You can negotiate with your creditors for lower interest rates, and extend a payment plan. You can do this by showing your business situation and other factors By which you are unable to pay the debt. Then there is a chance your creditor will lower the interest rate and extend a payment plan. Because your business loss contains creditor loss.  


7. Friends and family

These are the persons who know you better than your creditor. You can ask them for money. In most cases, you will receive money from them and maybe they charge less on zero interest if you have a good relationship with them or if they trust you. 


Related Searches:

1. how does debt affect cash flow?

When you borrow a loan it counts as positive cash flow because the flow of cash is in an inward direction and when you pay a loan it counts as negative cash flow because the flow of cash is in an outward direction. If the loan is less and contains less interest rate then whenever you repay the loan the outflow of cash is fewer. But when you borrow a big amount of loan with a large interest rate. Then cash outflow is more.

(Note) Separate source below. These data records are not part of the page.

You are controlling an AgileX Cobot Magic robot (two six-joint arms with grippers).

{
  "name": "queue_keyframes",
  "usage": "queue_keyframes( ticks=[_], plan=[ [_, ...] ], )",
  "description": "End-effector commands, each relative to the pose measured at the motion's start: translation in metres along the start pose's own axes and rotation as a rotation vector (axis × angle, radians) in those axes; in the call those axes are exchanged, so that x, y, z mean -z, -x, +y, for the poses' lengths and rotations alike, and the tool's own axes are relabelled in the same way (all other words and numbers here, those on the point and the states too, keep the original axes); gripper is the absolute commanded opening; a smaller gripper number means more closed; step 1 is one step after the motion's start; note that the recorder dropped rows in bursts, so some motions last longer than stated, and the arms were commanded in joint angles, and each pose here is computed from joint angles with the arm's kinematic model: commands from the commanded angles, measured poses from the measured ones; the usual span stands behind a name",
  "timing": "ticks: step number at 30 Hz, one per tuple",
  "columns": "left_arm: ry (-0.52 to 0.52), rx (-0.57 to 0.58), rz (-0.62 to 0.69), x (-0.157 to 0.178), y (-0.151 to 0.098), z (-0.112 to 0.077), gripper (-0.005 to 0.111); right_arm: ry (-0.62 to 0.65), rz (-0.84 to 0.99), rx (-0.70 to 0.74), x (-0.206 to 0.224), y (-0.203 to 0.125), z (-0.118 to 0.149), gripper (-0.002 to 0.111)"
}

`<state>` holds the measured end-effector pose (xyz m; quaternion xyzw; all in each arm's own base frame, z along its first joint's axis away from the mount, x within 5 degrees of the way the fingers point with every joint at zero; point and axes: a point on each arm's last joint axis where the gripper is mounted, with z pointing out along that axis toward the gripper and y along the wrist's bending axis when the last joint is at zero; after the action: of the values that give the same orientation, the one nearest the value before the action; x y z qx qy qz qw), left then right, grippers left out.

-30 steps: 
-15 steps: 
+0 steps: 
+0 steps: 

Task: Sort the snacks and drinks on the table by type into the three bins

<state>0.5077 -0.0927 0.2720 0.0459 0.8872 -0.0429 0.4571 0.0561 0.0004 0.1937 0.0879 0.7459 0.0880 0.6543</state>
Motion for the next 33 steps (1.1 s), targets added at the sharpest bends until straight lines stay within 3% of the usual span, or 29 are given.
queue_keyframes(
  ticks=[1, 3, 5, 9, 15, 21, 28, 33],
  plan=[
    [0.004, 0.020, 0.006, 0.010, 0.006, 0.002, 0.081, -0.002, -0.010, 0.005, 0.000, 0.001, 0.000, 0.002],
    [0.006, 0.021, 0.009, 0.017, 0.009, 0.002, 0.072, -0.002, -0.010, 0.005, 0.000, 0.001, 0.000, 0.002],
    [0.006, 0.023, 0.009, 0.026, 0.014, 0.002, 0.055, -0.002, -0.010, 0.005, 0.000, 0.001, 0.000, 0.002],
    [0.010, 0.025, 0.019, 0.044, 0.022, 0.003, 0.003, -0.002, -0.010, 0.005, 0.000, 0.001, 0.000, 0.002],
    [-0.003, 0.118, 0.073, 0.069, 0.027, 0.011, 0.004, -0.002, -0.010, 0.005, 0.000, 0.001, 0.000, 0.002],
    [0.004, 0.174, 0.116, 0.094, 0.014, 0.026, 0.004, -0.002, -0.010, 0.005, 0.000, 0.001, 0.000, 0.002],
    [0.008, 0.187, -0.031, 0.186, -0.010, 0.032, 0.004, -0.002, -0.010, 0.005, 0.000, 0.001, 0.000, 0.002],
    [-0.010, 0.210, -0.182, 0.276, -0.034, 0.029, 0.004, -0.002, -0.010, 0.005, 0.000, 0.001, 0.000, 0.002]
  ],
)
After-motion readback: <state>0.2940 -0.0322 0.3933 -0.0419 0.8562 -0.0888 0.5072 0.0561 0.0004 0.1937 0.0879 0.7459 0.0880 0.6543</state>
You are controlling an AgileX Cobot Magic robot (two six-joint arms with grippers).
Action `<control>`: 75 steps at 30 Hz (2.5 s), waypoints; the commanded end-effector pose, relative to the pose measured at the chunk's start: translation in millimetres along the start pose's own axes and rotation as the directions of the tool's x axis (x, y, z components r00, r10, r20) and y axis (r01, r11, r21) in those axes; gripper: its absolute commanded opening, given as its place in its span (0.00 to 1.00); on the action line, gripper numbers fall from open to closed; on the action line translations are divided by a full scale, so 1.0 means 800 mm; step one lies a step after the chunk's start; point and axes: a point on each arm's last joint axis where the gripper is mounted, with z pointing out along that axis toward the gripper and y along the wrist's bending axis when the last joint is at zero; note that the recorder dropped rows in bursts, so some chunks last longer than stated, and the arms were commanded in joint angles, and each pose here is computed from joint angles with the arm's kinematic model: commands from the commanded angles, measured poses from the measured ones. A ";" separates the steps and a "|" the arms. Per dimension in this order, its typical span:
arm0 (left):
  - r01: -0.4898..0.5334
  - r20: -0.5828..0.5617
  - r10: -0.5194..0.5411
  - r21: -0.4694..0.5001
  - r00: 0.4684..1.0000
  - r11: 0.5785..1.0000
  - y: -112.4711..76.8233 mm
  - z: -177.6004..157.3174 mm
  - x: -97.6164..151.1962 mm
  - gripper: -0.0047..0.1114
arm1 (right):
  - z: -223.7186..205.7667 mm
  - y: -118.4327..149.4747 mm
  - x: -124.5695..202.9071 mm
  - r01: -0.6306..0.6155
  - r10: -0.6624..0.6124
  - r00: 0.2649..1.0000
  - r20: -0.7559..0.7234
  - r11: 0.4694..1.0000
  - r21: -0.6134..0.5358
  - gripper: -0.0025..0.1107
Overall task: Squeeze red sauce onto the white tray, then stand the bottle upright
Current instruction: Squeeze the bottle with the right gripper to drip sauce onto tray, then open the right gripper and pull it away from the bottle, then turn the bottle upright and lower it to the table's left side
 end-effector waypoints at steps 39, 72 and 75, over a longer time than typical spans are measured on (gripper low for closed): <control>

Read also -  Cash flow, it's head? importance of cash flow in small businesses


2. what happens when a company has too much debt?

There are several bad effects when a company or business has too much debt

Some of them are :

Company growth - any company if it is big or small borrows debt for the company's growth. But when the company doesn't hit the target then It put a bad impact on the company's finance. Because In this condition, the company has to recover losses and also pay the debts.

Limit to borrow debt - banks or lenders conduct underwriting and evaluate reports of credit card and debt-to-income ratio which is the total monthly debt to total monthly income.


             Image crediteducba.com


So, if a company has too much debt and needs to borrow more debt. Then the lender may lend to the company but charge high-interest rates.


3. What is an acceptable cash flow to debt ratio

There is no specific answer to the question it varies from industry to industry. But, in general, 1.0 to 2.0 consider a health ratio, and above 2.0 consider a good ratio. This shows the business has enough operating cash to pay all of its debt.


4. How debt affects free cash flow

 the amount of cash left in a business after paying outflows such as payroll, and taxes, and the business use that cash according to its wish is known as free cash flow. When a business has a high amount of debt then outflows are more in debt and interest rate and because of this less or no free cash is available in the business.


5. how much debt is ok for a small business

 A small business should aim to keep its debt-to-equity ratio below 1.5 which is the ratio of total debt to shareholders' equity, meaning that the amount of debt should not exceed 1.5 times the amount of equity.


6. How does debt affect the three cash flow statements?

When debt is low with low-interest rates it has a minor disadvantage which a company can pay by putting in some effort.

But, when debt is high with high-interest rates it has a major disadvantage that affects all 3 cash flow statements.

1. Investing Activity 

when debt is high a company can not buy land, or equipment because it has to spend most of its cash on Paying debt.

2. Operating Activity 

when a company has too much debt it can not spend on day to day to operations such as marketing, sales, hiring, etc.

3. Financing activity 

 when a company needs to borrow debt but, it has already in debt then, in this case, the lender may pay a company's loan but he/she will charge a high-interest rate.